DATA:
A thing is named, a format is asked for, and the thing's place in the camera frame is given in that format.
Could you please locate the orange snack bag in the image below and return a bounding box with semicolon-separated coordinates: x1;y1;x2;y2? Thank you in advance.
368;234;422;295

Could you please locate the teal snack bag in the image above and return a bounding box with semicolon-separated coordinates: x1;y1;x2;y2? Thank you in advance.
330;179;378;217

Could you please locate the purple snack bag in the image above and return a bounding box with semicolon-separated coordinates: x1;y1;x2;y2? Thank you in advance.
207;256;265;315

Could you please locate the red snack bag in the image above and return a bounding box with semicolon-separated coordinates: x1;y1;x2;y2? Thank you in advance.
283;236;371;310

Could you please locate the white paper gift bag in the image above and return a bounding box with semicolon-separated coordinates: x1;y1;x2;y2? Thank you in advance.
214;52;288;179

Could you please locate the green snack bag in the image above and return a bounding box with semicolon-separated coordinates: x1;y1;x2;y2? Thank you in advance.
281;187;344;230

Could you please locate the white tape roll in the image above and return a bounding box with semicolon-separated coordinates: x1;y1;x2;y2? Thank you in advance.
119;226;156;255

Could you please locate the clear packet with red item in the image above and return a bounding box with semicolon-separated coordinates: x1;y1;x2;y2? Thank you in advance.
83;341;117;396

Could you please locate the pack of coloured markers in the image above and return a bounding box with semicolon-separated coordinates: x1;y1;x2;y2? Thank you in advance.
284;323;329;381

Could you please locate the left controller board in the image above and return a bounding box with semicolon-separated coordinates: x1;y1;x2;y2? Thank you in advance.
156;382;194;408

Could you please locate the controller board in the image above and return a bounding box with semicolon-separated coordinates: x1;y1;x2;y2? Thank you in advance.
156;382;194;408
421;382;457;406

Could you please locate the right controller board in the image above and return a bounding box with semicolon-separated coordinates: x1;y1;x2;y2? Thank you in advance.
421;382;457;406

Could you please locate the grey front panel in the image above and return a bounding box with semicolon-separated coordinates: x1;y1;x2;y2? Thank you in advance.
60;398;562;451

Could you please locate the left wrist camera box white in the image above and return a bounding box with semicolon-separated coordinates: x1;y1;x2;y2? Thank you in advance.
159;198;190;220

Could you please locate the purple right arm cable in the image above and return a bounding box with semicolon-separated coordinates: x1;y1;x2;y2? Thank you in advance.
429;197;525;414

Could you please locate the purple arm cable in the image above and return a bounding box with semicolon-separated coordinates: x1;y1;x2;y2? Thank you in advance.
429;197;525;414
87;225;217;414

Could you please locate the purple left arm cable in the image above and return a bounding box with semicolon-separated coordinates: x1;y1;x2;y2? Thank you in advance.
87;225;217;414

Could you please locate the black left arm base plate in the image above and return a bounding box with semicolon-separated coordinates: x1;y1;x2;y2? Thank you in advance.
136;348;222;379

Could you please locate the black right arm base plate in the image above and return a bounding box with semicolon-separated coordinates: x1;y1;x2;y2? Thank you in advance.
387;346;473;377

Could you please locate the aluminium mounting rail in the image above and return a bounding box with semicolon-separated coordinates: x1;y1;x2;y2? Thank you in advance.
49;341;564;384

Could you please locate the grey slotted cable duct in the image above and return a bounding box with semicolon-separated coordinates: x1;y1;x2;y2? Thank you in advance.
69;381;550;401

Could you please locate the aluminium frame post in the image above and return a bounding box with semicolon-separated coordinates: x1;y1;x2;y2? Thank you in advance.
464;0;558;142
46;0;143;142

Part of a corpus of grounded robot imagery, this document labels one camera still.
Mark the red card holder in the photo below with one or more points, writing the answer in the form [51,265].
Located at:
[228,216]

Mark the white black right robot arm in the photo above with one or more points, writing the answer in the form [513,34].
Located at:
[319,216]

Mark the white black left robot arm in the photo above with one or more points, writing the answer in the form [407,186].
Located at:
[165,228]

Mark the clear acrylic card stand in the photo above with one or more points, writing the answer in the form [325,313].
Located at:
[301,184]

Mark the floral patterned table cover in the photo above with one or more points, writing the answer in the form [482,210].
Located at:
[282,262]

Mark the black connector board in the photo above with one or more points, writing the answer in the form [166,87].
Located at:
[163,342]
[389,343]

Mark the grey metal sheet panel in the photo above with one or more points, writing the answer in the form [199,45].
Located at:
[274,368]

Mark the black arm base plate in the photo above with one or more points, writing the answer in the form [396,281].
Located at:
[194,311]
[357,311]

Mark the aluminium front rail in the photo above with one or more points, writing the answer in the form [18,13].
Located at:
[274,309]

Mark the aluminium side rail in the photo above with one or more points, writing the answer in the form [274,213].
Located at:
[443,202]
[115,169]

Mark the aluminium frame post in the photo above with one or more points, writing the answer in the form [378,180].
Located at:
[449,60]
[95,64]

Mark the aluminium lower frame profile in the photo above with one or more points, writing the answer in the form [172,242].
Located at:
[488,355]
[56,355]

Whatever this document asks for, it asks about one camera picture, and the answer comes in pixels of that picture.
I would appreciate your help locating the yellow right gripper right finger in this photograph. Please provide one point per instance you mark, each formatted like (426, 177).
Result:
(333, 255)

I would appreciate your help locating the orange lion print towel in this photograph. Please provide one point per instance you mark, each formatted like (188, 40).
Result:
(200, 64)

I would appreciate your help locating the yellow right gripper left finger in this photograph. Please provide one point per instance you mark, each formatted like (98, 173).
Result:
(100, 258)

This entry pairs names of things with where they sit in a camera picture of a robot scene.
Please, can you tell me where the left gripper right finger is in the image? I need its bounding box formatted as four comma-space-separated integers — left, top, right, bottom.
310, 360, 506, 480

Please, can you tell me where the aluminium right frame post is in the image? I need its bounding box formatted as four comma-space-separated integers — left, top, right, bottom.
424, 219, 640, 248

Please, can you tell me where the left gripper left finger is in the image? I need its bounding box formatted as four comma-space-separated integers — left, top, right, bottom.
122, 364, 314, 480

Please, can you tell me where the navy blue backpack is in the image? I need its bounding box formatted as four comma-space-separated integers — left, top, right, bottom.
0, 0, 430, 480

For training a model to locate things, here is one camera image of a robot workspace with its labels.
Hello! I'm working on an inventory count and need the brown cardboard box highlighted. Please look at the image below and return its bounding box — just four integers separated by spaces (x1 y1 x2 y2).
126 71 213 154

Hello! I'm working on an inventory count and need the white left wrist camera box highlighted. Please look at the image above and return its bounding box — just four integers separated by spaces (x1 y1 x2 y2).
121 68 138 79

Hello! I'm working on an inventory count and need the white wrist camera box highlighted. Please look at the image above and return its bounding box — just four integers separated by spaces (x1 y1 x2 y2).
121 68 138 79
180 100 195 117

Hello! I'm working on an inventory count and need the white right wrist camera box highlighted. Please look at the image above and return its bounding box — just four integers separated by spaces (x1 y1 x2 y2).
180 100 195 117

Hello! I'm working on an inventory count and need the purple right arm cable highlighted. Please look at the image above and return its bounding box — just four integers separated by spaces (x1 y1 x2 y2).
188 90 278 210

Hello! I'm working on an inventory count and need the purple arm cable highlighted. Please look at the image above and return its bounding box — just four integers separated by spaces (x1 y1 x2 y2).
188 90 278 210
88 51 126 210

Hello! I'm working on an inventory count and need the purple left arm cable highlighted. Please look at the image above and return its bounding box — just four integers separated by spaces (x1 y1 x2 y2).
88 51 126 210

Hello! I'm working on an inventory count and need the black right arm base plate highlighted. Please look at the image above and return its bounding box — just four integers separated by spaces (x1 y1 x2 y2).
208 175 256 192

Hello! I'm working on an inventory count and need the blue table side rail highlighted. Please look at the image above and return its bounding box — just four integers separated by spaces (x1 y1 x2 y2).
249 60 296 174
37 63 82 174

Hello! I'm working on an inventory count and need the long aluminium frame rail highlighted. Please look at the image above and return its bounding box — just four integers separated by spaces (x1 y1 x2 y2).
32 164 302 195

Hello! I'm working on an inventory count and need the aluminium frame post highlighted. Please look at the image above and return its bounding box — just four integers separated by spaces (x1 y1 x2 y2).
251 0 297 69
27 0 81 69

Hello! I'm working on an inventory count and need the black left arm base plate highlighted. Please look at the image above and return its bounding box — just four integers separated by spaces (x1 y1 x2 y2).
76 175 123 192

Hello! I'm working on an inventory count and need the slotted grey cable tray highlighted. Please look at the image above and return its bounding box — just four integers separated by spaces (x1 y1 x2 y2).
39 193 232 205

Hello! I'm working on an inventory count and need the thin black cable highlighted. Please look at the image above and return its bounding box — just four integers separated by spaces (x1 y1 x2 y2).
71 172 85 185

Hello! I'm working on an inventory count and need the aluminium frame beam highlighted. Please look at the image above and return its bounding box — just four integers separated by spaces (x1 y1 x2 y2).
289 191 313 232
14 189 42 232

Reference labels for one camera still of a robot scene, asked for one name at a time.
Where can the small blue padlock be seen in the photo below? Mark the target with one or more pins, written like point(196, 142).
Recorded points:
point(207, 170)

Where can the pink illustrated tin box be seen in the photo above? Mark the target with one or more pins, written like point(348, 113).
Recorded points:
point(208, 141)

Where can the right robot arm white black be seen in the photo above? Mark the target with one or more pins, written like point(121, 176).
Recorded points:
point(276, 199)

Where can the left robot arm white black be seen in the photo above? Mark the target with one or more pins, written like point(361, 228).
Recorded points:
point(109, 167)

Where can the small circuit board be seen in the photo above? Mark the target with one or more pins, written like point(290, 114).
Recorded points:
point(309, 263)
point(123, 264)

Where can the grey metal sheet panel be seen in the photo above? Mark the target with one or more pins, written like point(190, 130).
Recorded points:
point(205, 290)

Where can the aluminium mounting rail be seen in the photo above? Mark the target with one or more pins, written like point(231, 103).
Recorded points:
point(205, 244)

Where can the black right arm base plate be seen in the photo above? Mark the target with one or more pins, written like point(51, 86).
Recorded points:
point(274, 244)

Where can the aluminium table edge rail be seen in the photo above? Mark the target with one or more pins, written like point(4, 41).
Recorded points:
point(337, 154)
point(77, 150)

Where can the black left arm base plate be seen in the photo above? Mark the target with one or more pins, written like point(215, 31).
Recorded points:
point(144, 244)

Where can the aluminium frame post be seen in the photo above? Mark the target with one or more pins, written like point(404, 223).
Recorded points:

TASK GOAL: Return, from the data above, each line in which the string "pins" appears.

EXERCISE RESPONSE:
Where can the small blue padlock be seen in the photo below? Mark the target with one or more pins, written like point(196, 142).
Where can the pink illustrated tin box be seen in the photo above? Mark the target with one or more pins, written like point(348, 113).
Where can the right robot arm white black be seen in the photo above? Mark the target with one or more pins, written like point(121, 176).
Where can the left robot arm white black be seen in the photo above? Mark the target with one or more pins, written like point(361, 228).
Where can the small circuit board be seen in the photo above? Mark the target with one or more pins, written like point(290, 114).
Where can the grey metal sheet panel be seen in the photo above? Mark the target with one or more pins, written like point(190, 130).
Where can the aluminium mounting rail be seen in the photo above? Mark the target with one or more pins, written like point(231, 103).
Where can the black right arm base plate be seen in the photo above? Mark the target with one or more pins, written like point(51, 86).
Where can the aluminium table edge rail be seen in the photo above? Mark the target with one or more pins, written like point(4, 41).
Where can the black left arm base plate be seen in the photo above? Mark the target with one or more pins, written like point(215, 31).
Where can the aluminium frame post be seen in the photo above? Mark the target with one or more pins, written like point(404, 223).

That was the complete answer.